I considered Hamline, but it wasn’t cheap so I even talked to the football coach and he offered to get me financial help to make it work. Ultimately though I decided that football was still a bad idea. I then decided to go to the Carlson School of Management at the University of Minnesota.

That presented a huge problem too. They, unlike Oshkosh, included my time spent at St Cloud as qualifying credits which brought my GPA down to levels that really were not high enough to get in. After my debacle on the football field, I may have not made school my highest priority and may have invested a bit too much in unsanctioned extracurriculars. (We can talk about that some day.)

I had put all my eggs into the University of Minnesota basket and when I got the letter from their admissions office denying me admission due to my GPA, I was crushed. I had decided though that I was done at Oshkosh and decided to move to Minnesota anyway. I had dropped out of college for the second time in my life. I went to work at an auto parts warehouse which was owned by the same company I was working for in Oshkosh. I would be loading trucks on second shift hours and figured I would worry about getting back to school during the day.

When it came down to it though I knew I was good enough for the Carlson School of Management and I was not ready to give up. I put in calls to guidance counselors that went unreturned and eventually I walked into the guidance counselors offices only to be told that I needed to re-apply. I knew though that I would be unlikely to get in if I just did that.

As I was leaving the office on the day I was told to reapply, I was looking at the photograph’s of the counselors up on the wall and picked out a picture of one that I thought looked nice. I feel horrible that I can’t remember her name as I type, but I remember the friendly face. I wrote down her name and went back to my basement apartment near your mothers dorm and wrote a letter to her. A week later she called, the day after that we met, that day I filled out another application and a week later I got an acceptance letter. It was an amazing feeling and I did not let her down.

In my time at the Carlson School, as with my time at Oshkosh, I got near straight A’s. In Oshkosh, my demise was an accounting class and at Carlson School it was both Finance (I got my first C since St Cloud) and International Business (I got a B, and still think I deserved an A to this day).

It was amazing how easy college was once I decided to go to every class and I made sure the professor knew if I had to miss which usually meant they would give you some pointers on where to spend extra time studying.

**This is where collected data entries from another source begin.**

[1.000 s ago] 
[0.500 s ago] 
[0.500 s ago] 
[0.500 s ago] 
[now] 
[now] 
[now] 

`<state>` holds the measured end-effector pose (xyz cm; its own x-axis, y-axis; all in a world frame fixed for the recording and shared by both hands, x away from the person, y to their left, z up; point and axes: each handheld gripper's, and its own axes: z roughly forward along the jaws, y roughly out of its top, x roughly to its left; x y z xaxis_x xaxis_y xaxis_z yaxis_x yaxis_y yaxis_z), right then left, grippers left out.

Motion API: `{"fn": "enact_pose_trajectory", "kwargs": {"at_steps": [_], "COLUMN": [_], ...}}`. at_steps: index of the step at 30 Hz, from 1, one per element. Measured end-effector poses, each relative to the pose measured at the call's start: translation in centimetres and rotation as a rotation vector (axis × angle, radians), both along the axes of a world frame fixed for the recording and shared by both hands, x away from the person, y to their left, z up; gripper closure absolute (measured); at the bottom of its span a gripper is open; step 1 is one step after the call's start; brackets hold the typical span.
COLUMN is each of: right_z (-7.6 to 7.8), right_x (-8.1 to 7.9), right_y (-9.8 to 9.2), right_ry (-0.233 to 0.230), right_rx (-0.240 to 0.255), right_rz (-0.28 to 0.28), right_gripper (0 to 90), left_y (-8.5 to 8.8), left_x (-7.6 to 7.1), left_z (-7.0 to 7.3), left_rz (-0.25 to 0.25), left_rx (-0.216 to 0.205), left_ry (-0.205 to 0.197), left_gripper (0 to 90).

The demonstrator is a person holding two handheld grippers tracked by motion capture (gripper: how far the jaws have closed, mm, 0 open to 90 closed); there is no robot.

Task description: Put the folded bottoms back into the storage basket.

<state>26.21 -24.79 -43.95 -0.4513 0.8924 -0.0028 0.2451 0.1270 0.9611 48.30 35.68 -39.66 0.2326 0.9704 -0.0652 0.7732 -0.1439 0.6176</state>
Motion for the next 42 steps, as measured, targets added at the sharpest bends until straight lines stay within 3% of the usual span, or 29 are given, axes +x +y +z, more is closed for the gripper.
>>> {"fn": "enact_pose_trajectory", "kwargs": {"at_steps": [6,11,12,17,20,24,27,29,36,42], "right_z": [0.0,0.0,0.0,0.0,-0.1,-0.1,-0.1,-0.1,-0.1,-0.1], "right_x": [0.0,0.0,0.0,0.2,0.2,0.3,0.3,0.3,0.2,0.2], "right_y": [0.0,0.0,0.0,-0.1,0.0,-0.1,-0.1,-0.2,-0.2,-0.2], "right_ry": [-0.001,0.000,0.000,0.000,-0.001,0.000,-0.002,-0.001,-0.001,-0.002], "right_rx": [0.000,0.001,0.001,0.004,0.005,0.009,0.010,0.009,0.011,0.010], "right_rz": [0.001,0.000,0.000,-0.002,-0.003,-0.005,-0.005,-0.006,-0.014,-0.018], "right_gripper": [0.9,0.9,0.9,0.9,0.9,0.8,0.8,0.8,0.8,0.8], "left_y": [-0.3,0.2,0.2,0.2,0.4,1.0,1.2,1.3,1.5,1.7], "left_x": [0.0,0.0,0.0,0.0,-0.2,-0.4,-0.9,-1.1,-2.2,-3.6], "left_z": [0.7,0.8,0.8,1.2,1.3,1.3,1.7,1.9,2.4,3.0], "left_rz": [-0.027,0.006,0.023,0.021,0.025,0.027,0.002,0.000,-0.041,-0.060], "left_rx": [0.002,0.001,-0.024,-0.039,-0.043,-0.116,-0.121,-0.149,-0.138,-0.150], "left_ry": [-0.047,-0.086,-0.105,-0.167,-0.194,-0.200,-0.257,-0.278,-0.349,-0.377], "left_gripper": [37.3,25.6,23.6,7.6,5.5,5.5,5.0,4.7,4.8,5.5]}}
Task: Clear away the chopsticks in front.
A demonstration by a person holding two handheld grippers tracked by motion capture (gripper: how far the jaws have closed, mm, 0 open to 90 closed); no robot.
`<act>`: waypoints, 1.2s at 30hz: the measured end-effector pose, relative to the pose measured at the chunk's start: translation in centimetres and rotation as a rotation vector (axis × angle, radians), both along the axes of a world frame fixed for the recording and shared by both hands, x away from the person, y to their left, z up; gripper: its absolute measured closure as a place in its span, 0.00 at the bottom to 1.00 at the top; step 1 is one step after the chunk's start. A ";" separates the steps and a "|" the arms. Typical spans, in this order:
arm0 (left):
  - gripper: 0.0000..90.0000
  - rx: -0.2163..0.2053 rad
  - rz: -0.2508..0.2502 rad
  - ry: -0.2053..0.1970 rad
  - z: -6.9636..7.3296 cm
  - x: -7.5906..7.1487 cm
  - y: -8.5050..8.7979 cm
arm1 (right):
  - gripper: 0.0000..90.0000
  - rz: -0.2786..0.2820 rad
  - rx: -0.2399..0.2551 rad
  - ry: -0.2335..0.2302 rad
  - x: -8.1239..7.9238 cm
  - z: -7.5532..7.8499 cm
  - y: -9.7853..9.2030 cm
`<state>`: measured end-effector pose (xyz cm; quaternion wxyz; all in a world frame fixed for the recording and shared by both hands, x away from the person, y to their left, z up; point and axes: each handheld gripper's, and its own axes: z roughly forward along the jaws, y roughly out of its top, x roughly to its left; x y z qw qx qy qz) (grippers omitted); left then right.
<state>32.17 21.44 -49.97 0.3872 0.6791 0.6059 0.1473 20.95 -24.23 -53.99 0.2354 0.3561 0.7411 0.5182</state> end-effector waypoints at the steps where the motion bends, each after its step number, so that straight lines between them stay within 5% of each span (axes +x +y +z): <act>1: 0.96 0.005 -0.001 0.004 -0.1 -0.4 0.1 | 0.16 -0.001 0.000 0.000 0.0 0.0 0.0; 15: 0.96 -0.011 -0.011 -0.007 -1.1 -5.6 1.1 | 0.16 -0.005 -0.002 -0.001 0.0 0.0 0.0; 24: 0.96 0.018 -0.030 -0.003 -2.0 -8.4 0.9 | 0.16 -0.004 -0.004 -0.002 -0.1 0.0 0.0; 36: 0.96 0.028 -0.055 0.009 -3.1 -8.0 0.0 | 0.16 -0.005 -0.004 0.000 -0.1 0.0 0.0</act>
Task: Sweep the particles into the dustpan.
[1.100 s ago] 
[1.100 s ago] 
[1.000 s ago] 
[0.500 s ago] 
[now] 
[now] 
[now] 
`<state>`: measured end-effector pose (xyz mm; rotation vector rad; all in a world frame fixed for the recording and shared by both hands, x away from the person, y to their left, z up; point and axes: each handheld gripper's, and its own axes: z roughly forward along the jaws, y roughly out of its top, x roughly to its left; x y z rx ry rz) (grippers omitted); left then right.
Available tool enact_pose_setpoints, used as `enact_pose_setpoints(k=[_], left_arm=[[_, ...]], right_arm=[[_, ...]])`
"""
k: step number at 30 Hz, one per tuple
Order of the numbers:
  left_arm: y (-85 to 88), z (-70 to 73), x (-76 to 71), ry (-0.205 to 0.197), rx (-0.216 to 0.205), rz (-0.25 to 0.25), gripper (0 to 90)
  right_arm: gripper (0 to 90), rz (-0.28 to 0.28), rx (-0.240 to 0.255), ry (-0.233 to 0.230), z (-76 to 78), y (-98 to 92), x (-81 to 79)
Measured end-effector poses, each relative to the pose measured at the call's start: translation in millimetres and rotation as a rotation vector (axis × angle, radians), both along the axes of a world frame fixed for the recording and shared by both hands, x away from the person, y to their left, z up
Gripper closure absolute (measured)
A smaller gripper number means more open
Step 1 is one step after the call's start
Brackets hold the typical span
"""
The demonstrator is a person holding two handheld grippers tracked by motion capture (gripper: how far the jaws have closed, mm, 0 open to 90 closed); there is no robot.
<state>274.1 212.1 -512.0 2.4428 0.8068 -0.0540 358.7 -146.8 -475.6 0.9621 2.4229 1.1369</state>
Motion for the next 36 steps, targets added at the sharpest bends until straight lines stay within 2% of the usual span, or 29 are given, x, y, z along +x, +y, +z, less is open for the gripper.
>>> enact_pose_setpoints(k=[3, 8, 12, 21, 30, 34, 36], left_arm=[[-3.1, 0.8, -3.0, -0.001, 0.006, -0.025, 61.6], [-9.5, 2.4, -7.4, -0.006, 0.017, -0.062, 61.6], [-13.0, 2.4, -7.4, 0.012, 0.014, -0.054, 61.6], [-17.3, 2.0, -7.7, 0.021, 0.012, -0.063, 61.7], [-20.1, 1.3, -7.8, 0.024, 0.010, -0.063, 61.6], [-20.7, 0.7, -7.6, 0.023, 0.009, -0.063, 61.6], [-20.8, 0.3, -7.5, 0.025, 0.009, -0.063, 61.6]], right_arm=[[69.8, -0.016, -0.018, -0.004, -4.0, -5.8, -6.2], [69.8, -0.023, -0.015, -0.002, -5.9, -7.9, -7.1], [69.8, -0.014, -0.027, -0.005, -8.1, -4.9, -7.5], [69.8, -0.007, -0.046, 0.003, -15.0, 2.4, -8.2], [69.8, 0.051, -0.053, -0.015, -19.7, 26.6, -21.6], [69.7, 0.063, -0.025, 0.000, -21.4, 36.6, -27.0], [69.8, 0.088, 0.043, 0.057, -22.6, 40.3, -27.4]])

I also actively participated in class and in all my group assignments I never sought out the “cool” kids to be part of their group. I stuck to the front row where I sat myself, even though it annoyed the people who had to be able to see around me.

Ultimately, my degree says that I graduated from the University of Minnesota with a Bachelors of Science in Business. It fails to mention that it was via St. Cloud State and the University of Wisconsin-Oshkosh. It also fails to mention that I probably spent more time on the Hamline campus than any of those campuses combined.

I got the degree though and I ultimately got it from a school that I chose because I wanted to be there. It wasn’t a school that gave me a scholarship, or from a school that was convienently located, it was from one of the best business schools in the country and I didn’t give up until they let me in because I wanted to go there.

I learned a lot from school, but when it comes right down to it the Carlson School taught me the most when they didn’t let me in. They taught me that if you want something enough, you should not give up on it because essentially if you do you are giving up on yourself.

You are the one thing in this world you should never give up on.